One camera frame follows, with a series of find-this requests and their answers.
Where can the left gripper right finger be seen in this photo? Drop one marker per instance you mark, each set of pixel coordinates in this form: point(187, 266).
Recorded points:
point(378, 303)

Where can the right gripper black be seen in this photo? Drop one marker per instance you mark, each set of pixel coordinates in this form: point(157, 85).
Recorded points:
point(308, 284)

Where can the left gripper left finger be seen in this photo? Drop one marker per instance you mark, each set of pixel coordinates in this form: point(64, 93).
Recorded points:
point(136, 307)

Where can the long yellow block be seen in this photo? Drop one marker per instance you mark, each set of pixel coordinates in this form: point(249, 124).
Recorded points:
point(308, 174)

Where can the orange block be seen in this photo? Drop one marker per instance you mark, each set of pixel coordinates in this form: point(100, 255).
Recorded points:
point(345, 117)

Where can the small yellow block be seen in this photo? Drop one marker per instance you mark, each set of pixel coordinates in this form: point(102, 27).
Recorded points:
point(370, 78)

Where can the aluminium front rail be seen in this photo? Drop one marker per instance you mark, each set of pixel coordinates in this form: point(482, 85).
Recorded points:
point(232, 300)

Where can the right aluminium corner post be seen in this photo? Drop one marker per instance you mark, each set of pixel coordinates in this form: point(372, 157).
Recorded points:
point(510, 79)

________

The task ▸ Exact copies of every record are required.

Final answer ▸
One camera frame follows, with a series of find-this requests and their answers.
Where can the left gripper right finger be seen in this photo? Drop one marker per instance you mark, each set of pixel coordinates in this form: point(187, 266).
Recorded points:
point(378, 303)

Where can the right gripper black be seen in this photo? Drop one marker per instance you mark, each set of pixel coordinates in this form: point(157, 85).
Recorded points:
point(308, 284)

Where can the left gripper left finger be seen in this photo? Drop one marker per instance you mark, each set of pixel coordinates in this form: point(64, 93).
Recorded points:
point(136, 307)

Where can the long yellow block be seen in this photo? Drop one marker per instance you mark, each set of pixel coordinates in this form: point(249, 124).
Recorded points:
point(308, 174)

Where can the orange block be seen in this photo? Drop one marker per instance you mark, each set of pixel coordinates in this form: point(100, 255).
Recorded points:
point(345, 117)

Where can the small yellow block be seen in this photo? Drop one marker per instance you mark, each set of pixel coordinates in this form: point(102, 27).
Recorded points:
point(370, 78)

Where can the aluminium front rail be seen in this photo? Drop one marker per instance you mark, each set of pixel coordinates in this form: point(482, 85).
Recorded points:
point(232, 300)

Where can the right aluminium corner post be seen in this photo? Drop one marker per instance you mark, each set of pixel coordinates in this form: point(372, 157).
Recorded points:
point(510, 79)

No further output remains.